Philip retained only moving memories of Lassalle, nationalism, and the love of adventure that brought him from the Rhine to the Gulf of Mexico. But here, those attributes would be no longer German but Mexican. Old Heine in Düsseldorf applauded the decision of his rebellious son, gave him an endowment of marks, and put him on a ship for the New World. Philip Kelsen made a three-year stopover in New Orleans, working reluctantly in a cigar factory, but he was disgusted by American racism, still blazing hot amid the charred ruins of the Confederacy, so he went on to Veracruz, exploring the coast from Tuxpan in the green Huasteca to the Tuxtlas, flown over by hundreds of birds.
Full stomach, happy heart, said the first woman he slept with in Tuxpan, a mulatta who gave him the same sensuality in bed as she did in the kitchen, alternately placing in the voracious mouth of her young German seducer her two wine-red nipples or an enormous quantity of bocoles, pemoles, and the biggest tamales in all of Mexico, stuffed with pork and chile. Not yet acclimated, Philip Kelsen again found a mulatta and snacks in Santiago Tuxtla. Like her native city, her name was Santiaga, and the dishes she served up for the repose of the recently arrived, sensual little German were Caribbean: lots of sweet potatoes, garlic, and mogo-mogo from plantains. But what seduced Philip Kelsen more than any sexual or gastronomic dish was the beauty of Catemaco, a short distance from the Tuxtlas: a lake that could have been in Switzerland or Germany-surrounded by mountains and thick vegetation, shiny as a mirror but animated by the invisible whispers of waterfalls, birds flying overhead, and colonies of tailless macaques.
Standing on a hill overlooking the quicksilver lake, Philip Kelsen announced, in an act that reconciled all of him-his youth and his future, his romantic spirit and his financial patrimony, his idealism and his pragmatism, his sensuality and his asceticism-“I’m staying here. This is my country.”

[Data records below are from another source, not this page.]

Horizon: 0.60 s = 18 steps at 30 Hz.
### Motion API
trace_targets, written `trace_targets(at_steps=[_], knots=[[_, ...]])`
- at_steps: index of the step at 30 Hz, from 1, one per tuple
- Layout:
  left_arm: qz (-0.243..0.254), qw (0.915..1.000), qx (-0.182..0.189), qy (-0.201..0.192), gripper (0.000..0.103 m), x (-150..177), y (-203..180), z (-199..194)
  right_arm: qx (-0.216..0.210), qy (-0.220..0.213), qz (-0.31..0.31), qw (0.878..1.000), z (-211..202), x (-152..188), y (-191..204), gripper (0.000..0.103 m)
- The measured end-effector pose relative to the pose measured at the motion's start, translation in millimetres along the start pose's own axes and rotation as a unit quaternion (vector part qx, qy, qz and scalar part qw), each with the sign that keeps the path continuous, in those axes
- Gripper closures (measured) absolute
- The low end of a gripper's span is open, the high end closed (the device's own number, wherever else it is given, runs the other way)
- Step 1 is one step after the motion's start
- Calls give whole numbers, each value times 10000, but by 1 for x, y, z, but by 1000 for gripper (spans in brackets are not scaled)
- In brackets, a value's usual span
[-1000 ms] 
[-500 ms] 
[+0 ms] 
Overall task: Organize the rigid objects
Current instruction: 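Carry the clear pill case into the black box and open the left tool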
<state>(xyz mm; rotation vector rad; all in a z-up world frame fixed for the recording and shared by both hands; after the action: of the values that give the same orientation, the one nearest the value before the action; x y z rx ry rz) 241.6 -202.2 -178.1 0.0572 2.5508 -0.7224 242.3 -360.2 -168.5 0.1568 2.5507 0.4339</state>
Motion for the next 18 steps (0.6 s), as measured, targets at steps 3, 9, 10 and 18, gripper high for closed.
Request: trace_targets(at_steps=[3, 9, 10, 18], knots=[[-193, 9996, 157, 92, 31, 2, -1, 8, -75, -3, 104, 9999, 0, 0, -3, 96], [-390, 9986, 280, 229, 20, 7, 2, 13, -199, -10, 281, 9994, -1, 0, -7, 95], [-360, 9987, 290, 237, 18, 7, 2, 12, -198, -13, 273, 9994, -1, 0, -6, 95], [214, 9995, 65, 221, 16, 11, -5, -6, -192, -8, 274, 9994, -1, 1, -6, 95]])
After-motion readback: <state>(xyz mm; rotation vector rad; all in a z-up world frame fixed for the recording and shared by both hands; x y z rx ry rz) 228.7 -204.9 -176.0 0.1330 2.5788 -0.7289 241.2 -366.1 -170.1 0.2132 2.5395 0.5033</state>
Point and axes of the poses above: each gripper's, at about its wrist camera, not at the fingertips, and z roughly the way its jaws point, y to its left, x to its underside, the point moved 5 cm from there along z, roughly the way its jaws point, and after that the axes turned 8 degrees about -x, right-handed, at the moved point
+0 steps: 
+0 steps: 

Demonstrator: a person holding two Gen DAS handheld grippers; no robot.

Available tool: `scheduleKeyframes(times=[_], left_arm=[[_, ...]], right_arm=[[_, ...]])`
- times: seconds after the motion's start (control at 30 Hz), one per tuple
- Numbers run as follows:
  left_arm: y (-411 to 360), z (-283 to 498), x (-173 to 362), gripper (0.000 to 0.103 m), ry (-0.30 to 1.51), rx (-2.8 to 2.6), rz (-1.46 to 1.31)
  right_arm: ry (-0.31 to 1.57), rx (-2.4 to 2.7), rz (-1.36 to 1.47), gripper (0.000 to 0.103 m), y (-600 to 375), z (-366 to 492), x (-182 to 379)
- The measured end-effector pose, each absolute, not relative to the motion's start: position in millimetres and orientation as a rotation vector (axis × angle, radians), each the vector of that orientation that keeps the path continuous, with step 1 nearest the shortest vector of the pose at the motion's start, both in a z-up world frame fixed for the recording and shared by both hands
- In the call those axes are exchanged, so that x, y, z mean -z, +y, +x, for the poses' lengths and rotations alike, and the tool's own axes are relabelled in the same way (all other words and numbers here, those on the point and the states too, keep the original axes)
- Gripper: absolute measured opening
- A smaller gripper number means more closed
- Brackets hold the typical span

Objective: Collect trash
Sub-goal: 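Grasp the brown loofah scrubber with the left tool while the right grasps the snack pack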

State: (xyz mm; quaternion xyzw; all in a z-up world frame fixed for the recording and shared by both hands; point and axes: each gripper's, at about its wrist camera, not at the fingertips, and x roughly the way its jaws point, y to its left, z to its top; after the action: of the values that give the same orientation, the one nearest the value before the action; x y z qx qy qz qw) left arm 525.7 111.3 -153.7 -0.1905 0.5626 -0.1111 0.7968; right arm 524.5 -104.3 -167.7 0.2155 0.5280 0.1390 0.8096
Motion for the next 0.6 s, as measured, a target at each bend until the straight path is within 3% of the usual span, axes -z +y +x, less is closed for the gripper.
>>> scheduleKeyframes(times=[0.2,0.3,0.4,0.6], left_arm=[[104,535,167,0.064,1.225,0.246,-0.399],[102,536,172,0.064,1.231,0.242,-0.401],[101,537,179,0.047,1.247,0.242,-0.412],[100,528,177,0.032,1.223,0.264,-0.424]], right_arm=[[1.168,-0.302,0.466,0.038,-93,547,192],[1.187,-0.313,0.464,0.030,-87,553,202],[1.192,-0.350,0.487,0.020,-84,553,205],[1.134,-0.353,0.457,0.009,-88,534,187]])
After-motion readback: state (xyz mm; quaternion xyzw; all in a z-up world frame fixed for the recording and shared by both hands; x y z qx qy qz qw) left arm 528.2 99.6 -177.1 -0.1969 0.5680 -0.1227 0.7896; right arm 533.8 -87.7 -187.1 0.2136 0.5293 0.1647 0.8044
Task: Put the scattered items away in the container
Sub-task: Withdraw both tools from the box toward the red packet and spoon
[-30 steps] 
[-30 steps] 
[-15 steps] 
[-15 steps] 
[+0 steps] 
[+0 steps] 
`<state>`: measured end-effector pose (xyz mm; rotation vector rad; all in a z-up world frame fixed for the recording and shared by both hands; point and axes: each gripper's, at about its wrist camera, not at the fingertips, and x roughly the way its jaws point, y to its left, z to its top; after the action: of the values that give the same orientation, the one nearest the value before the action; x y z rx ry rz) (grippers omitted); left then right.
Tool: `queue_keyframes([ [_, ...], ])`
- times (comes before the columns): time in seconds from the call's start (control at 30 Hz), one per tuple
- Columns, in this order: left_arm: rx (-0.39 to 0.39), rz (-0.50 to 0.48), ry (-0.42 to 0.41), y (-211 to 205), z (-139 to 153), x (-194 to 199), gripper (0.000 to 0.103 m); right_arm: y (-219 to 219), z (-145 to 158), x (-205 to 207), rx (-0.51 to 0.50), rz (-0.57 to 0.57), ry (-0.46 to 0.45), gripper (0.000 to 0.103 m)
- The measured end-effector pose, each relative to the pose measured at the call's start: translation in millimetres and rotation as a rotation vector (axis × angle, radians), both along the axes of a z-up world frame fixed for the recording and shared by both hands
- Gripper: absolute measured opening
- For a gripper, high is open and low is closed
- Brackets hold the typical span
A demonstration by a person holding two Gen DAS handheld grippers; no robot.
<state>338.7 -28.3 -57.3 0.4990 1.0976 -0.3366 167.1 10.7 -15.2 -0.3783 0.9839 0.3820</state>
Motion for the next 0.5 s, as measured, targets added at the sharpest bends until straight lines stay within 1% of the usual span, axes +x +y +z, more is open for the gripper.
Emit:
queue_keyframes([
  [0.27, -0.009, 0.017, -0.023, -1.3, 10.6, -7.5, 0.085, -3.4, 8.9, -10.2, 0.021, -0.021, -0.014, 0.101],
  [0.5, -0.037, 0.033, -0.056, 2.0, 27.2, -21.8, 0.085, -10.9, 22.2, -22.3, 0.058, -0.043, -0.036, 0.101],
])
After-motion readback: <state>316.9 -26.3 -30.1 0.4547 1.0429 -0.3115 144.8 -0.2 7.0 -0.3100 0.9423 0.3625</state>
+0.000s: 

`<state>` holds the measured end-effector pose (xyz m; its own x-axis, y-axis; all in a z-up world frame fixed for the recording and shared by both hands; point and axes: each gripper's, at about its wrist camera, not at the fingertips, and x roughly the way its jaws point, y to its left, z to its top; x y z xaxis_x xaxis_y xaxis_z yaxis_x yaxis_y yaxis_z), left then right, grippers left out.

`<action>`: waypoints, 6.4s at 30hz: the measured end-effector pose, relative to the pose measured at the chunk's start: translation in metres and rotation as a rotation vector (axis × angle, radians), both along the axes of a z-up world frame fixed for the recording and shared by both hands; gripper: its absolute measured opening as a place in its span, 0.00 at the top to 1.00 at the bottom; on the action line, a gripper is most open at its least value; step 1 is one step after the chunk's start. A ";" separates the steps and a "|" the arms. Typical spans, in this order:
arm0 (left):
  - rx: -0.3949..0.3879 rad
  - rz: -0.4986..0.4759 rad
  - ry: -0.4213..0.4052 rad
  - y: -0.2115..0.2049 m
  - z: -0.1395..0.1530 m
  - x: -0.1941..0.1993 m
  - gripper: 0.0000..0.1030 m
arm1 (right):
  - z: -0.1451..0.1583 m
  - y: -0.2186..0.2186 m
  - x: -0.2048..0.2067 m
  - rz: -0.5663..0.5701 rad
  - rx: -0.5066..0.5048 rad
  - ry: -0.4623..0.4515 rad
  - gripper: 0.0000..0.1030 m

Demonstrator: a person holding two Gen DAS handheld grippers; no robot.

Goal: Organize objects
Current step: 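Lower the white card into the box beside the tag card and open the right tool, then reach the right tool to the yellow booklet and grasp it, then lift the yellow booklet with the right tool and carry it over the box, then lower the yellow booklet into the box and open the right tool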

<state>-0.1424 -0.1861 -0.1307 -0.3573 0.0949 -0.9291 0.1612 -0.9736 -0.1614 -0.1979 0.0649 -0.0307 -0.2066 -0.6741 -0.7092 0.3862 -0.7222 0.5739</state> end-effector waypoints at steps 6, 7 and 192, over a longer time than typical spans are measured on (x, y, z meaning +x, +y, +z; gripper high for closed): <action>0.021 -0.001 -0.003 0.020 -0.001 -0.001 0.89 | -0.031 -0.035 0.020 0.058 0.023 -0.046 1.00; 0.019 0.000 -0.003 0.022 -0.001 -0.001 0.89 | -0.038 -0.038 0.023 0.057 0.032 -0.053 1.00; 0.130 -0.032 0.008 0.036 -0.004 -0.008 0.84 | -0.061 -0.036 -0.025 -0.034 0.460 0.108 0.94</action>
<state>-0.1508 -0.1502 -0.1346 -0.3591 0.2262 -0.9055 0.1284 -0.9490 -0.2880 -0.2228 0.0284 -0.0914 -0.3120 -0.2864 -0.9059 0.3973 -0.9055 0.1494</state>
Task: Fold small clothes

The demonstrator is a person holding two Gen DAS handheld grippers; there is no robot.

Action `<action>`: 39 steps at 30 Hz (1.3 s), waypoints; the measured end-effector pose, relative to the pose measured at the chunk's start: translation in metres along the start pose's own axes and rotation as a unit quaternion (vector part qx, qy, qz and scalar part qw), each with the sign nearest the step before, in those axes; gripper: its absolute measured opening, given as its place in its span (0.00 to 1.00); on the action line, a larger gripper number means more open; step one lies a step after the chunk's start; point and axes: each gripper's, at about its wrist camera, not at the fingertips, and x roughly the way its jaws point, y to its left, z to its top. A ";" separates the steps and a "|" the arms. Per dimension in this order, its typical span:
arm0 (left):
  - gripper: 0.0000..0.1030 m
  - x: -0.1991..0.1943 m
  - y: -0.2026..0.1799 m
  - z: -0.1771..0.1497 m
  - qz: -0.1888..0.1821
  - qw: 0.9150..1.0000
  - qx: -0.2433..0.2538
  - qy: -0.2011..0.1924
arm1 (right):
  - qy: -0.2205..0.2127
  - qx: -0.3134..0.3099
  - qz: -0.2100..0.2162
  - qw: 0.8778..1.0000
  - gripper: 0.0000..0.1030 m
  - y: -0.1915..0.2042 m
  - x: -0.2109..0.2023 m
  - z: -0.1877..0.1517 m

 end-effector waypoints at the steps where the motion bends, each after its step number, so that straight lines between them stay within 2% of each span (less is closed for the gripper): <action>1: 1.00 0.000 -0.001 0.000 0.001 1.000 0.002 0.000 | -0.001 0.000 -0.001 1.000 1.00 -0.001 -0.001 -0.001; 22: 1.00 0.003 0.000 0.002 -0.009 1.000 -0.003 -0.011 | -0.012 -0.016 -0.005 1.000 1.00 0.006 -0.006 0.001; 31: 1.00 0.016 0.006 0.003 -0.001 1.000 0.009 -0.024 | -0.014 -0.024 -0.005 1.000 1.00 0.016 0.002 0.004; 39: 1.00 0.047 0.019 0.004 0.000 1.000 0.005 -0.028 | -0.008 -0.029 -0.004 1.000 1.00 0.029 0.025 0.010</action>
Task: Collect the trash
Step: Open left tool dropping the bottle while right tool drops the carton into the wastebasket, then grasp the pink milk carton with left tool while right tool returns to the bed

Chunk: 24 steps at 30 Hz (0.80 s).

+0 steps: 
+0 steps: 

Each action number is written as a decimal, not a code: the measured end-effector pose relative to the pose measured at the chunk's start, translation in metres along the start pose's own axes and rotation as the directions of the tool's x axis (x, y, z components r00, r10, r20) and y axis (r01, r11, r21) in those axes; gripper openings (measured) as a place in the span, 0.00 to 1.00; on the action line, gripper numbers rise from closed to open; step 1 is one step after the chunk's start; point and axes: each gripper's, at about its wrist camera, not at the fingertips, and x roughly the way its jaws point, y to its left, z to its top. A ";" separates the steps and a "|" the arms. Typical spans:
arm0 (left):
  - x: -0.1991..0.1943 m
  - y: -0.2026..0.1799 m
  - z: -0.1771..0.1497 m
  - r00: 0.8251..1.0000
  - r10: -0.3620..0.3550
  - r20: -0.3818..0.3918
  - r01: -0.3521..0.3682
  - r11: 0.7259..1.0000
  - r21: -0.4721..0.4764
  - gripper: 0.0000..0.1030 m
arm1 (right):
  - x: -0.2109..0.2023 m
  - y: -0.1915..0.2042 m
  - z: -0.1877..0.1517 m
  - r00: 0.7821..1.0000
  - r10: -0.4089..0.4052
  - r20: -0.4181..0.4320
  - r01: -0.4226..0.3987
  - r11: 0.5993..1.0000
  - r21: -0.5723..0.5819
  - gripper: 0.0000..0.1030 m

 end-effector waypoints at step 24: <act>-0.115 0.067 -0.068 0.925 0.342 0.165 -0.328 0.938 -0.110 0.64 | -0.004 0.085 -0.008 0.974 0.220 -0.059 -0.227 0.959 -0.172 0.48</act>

Only at a distance and through hearsay did little Laura begin to learn the story of her upright, disciplined, and handsome German grandfather, who spoke only Spanish, although who could tell if he went on thinking in German and who could know the language of his dreams? For the little girl, all dates were soon to come, never far off, and the passage of time was marked most vividly by her birthday, when, so no one would forget to pay attention to her, she would charmingly skip around the patio, starting early in the morning while she was still in her nightie and sing:
on the twelfth of May
the Virgin dressed in white
came walking into sight
with her coat so gay…
The entire household knew the rite by heart, and on the days leading up to Laura’s birthday they would pretend to forget the celebration. If Laura knew that they knew, then she too gave no hint of it. Everyone feigned surprise, and it was prettier that way, especially this twelfth of May in the fifth year of the century, when Laura turned seven, and her grandfather gave her an extraordinary present, a Chinese doll with porcelain head, hands, and feet, its little cotton body covered by a Mandarin costume of red silk, with black edging and a dragon design embroidered in gold. For the little girl being feted, the exoticism of the costume did not detract from the joy and gladness she felt in her instantaneous love for those tiny little feet in white silk stockings and black velvet slippers, for the smiling little pug-nosed face with Asian eyes and high brows painted near the fringe of silk hair. But the diminutive hands were the doll’s most delicate part. As soon as she received this most beautiful gift of her childhood, she took the doll’s hand and with it shook hands with her pianist aunt, Hilda, her writer aunt, Virginia, with Mutti, the cook, Leticia, with her grandfather, the farmer Felipe, and her invalid grandmother Cosima, who involuntarily hid her mutilated right hand under her shawls and awkwardly used her left hand to greet her little granddaughter.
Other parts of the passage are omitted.